Friday, June 30, 2006

The Importance of Technical Principles of Evidence

Decades ago the renowned administrative law scholar Kenneth Culp Davis began a campaign, which he continued until his death in 2003, for the elimination of "technical" rules of evidence -- such as the hearsay rule -- in administrative proceedings and in bench trials -- nonjury trials -- in ordinary courts. Davis' campaign met with some success -- though, in the end, not with as much success as some observers claim or Davis hoped -- in ridding administrative ajdudication of rules such as the hearsay rule, authentication, the best evidence rule, and similar rules. See John Henry Wigmore, 1 Evidence in Trials at Common Law Section 4c (P. Tillers rev. 1983). The challenge to technical evidence rules in bench trials was much less successful. Id. Section 4d. And now Hamdan has struck down, at least temporarily, the complete abandonment of technical evidence rules in military commission trials for the detainees at Guantanamo.

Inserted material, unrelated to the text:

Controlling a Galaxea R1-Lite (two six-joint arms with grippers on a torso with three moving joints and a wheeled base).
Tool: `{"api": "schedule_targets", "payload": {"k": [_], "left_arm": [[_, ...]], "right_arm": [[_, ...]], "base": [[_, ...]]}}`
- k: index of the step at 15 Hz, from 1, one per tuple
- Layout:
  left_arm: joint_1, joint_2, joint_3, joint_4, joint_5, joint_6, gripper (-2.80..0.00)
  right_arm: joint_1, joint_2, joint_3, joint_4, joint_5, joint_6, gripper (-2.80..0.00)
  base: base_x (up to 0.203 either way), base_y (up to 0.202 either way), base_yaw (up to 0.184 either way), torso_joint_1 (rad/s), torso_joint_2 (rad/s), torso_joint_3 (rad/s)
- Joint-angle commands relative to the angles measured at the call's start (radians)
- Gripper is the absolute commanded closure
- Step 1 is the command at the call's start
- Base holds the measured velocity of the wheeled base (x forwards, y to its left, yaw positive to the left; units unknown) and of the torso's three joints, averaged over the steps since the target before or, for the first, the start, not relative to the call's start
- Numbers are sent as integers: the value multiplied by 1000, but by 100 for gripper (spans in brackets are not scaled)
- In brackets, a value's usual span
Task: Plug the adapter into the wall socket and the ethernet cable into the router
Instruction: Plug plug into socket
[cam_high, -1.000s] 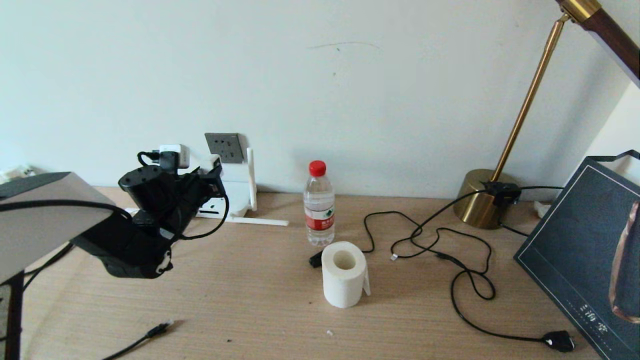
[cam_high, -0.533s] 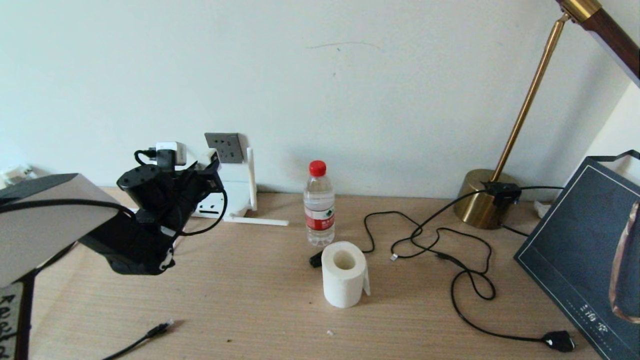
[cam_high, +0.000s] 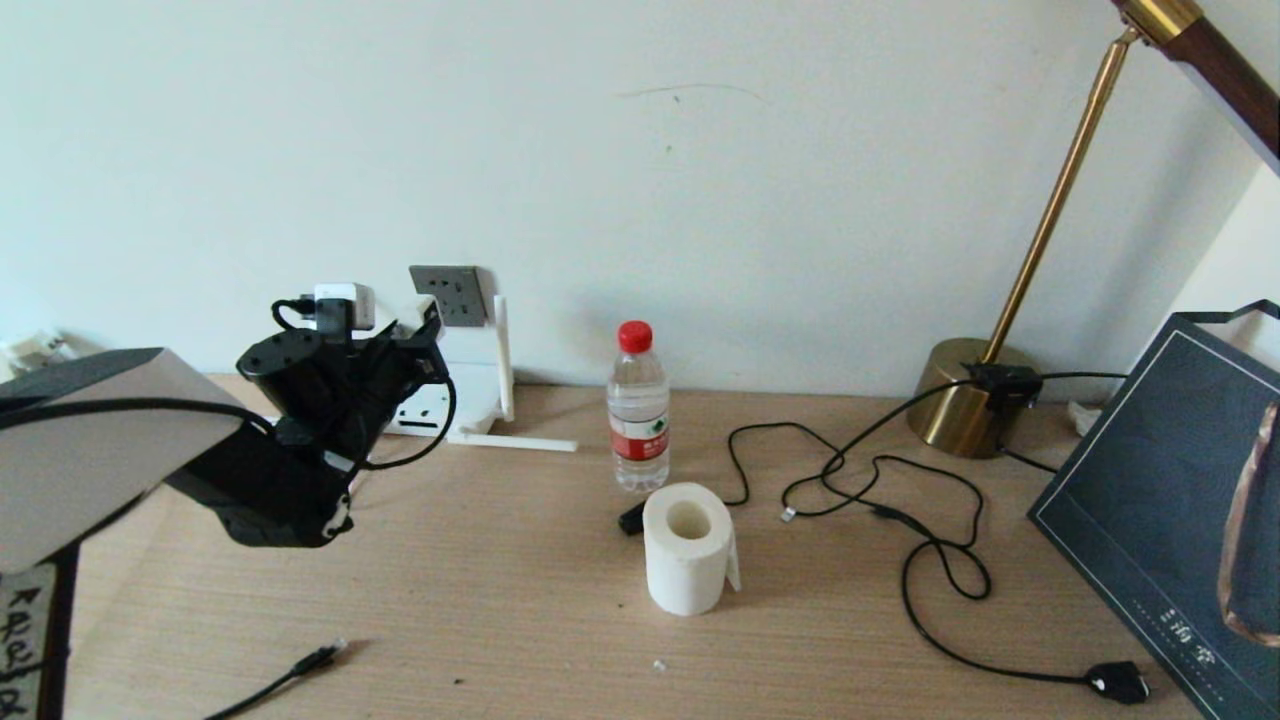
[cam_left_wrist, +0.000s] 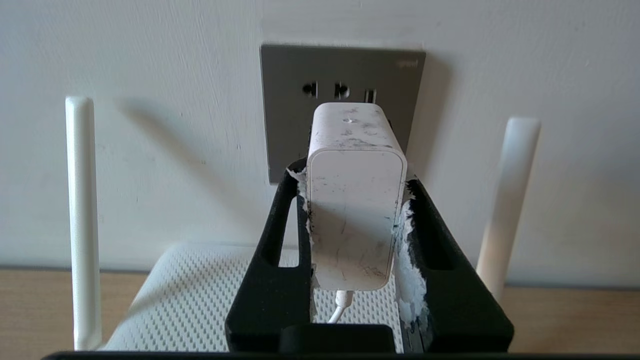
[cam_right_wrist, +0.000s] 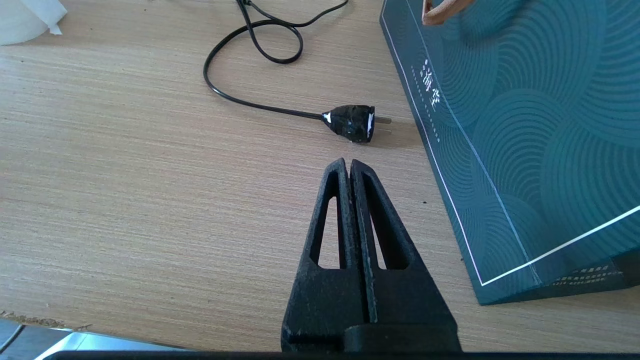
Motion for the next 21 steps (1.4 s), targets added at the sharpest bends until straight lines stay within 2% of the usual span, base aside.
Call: {"api": "schedule_targets", "payload": {"k": [1, 8, 12, 21], "left_arm": [[5, 17, -20, -7, -2, 0, 0], [24, 44, -24, -6, -20, -3, 0], [29, 59, -85, -1, -18, -4, 0], [28, 79, -108, 2, -20, -4, 0]], "right_arm": [[0, 0, 0, 2, -1, -1, 0], [0, 0, 0, 2, -1, -1, 0], [0, 0, 0, 2, -1, -1, 0], [0, 0, 0, 2, 1, -1, 0]], "base": [[0, 0, 0, 0, 0, 0], [0, 0, 0, 0, 0, 0], [0, 0, 0, 0, 0, 0], [0, 0, 0, 0, 0, 0]]}}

Opposition to the abandonment of technical rules of evidence in administrative adjudication and in other nonjury proceedings has sometimes been ascribed to the power of interest groups such as trial lawyers and regulated industries. However, as Hamdan and the experience with the Guantanamo commissions suggests, more than professional prejudice or interest group politics is necessary to explain the durability of technical rules of evidence such as the hearsay rule. It is true that the question of how the risk of factual error can be best minimized at an acceptable price is difficult to resolve, but what is not reasonably debatable is that the probative value of evidence and the risk of inaccurate factfinding are influenced, and often profoundly so, by matters such as the number of people through which a testimonial report is relayed before it reaches the trier of fact and by the availability or unavailability of good evidence about the authenticity of tangible things such as documents. A rule that triers of fact may consider all "reasonably probative" evidence does not address the question of how hearsay evidence should be handled or evaluated or the question of how risks of forgery should be mitigated. Even more plainly such a seemingly reasonable rule -- you are free to consider all probative evidence -- says nothing at all about how the risks of factual error attendant upon the manner which evidence is collected should be handled. Hamdan doesn't have any fancy theorizing about evidence and inference but the Court's opinion reflects sound instincts about evidence and inference, instincts that no one, including a member of the Supreme Court, should be ashamed of.